Les députés désirent un système d’asile plus juste et plus simple

La commission des libertés civiles a approuvé de nouvelles propositions visant à accélérer les procédures de demande d’asile dans l’UE.

 

La crise migratoire en Europe a mis en lumière les failles du système de demande d’asile européen. Sous les nouvelles propositions, approuvées par la commission des libertés civiles le 25 avril, une procédure commune serait établie afin d’octroyer une protection internationale dans l’UE.

Une fois le mandat de négociation approuvé par l’ensemble du Parlement, les députés européens entreront en négociation avec le Conseil sur les règles visant à prévenir la « course à l’asile » (« asylum shopping ») et s’assurant que les demandes d’asile soient traitées plus efficacement dans l’Union.

 

 

Laura Ferrara

La députée en charge du dossier, Laura Ferrara explique que la crise migratoire de ces dernières années a montré les limites du régime d’asile européen : « Il était important d’avoir une procédure concise et efficace, qui ne surchargerait pas les États membres en bureaucratie.

 

Nous avons un délai précis : six mois pour l’acceptation ou le rejet de la protection internationale.» La députée italienne a fait remarquer que les demandeurs d’asile auraient également droit à une assistance juridique gratuite. « Nous souhaitions garantir les droits des réfugiés, en termes d’informations, en termes de garanties procédurales.»

 

Les demandeurs d’asile devront introduire leur demande dans l’État membre de première entrée, ou dans celui établi dans le cadre du règlement de Dublin révisé. Les nouvelles règles incluront également  des garanties renforcées, notamment pour les enfants ainsi qu’une liste de pays d’origine sûrs (démocraties qui ne s’engagent pas dans des persécutions, de la torture, des violences). La commission a souligné que la Turquie ne pouvait pas être considérée comme pays sûr.

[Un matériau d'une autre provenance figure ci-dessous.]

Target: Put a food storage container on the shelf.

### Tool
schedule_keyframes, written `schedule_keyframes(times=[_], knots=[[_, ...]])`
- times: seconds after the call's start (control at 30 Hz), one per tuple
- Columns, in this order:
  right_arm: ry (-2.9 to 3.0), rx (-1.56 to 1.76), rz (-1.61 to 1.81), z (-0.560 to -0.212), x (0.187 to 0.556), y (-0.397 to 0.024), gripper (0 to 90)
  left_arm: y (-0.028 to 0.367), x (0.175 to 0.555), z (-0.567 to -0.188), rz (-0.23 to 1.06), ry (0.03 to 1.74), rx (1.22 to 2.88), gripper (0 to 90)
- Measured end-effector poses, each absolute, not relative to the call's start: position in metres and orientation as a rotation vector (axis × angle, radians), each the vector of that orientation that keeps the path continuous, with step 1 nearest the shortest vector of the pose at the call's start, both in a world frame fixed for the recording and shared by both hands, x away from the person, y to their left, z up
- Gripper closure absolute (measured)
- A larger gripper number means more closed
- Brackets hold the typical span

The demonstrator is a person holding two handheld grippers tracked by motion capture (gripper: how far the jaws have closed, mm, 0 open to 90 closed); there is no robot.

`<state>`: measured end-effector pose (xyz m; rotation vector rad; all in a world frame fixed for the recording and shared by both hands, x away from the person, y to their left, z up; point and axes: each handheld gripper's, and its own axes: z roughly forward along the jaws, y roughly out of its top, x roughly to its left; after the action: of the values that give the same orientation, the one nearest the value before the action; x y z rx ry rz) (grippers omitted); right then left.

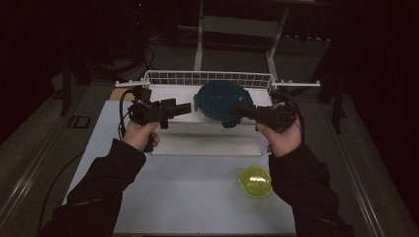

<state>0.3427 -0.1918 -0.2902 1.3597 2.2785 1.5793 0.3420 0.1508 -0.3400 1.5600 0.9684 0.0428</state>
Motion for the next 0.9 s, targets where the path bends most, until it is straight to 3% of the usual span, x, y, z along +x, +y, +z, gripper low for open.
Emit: schedule_keyframes(times=[0.4,0.6,0.73,0.9], knots=[[2.372,1.298,1.561,-0.310,0.317,-0.181,79.4,0.153,0.305,-0.374,0.104,0.910,1.613,3.2],[2.378,1.304,1.512,-0.319,0.315,-0.181,89.5,0.153,0.285,-0.392,0.160,0.878,1.668,2.6],[2.373,1.316,1.481,-0.323,0.316,-0.181,89.7,0.152,0.266,-0.401,0.220,0.850,1.695,2.6],[2.364,1.333,1.486,-0.323,0.320,-0.180,89.8,0.154,0.251,-0.418,0.197,0.860,1.691,2.6]])
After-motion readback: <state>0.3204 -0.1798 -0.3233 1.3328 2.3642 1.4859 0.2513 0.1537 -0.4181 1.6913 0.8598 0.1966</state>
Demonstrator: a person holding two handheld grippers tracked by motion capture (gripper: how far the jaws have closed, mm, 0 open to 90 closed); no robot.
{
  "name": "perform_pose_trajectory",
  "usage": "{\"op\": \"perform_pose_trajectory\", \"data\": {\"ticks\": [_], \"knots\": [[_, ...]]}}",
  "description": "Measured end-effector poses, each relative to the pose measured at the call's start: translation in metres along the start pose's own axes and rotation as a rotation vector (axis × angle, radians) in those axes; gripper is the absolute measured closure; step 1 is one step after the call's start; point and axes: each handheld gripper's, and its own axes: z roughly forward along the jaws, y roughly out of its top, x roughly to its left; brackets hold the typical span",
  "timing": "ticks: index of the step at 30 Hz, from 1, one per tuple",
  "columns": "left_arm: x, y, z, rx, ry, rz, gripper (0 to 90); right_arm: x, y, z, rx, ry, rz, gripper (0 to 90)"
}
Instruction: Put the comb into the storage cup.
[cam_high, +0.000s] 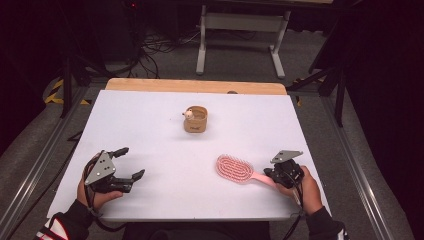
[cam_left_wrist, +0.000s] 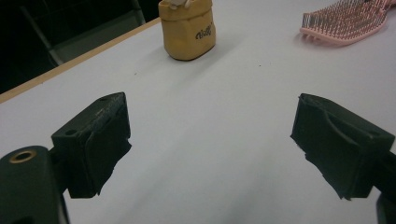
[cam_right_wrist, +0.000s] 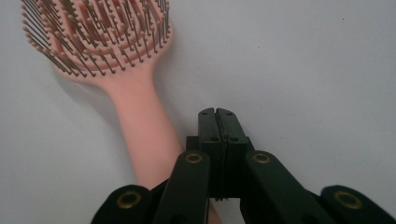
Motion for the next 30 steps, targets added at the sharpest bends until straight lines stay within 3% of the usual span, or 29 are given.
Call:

Apprenez-en plus : Réformer le régime d’asile européen commun

La proposition fait partie d’un projet plus vaste visant à revoir le régime d’asile européen. Cela comprend la révision du règlement de Dublin, qui détermine quel État membre est responsable du traitement des demandes d’asile.  Le Parlement a également soutenu les propositions voulant renforcer le Bureau européen d’appui en matière d’asile.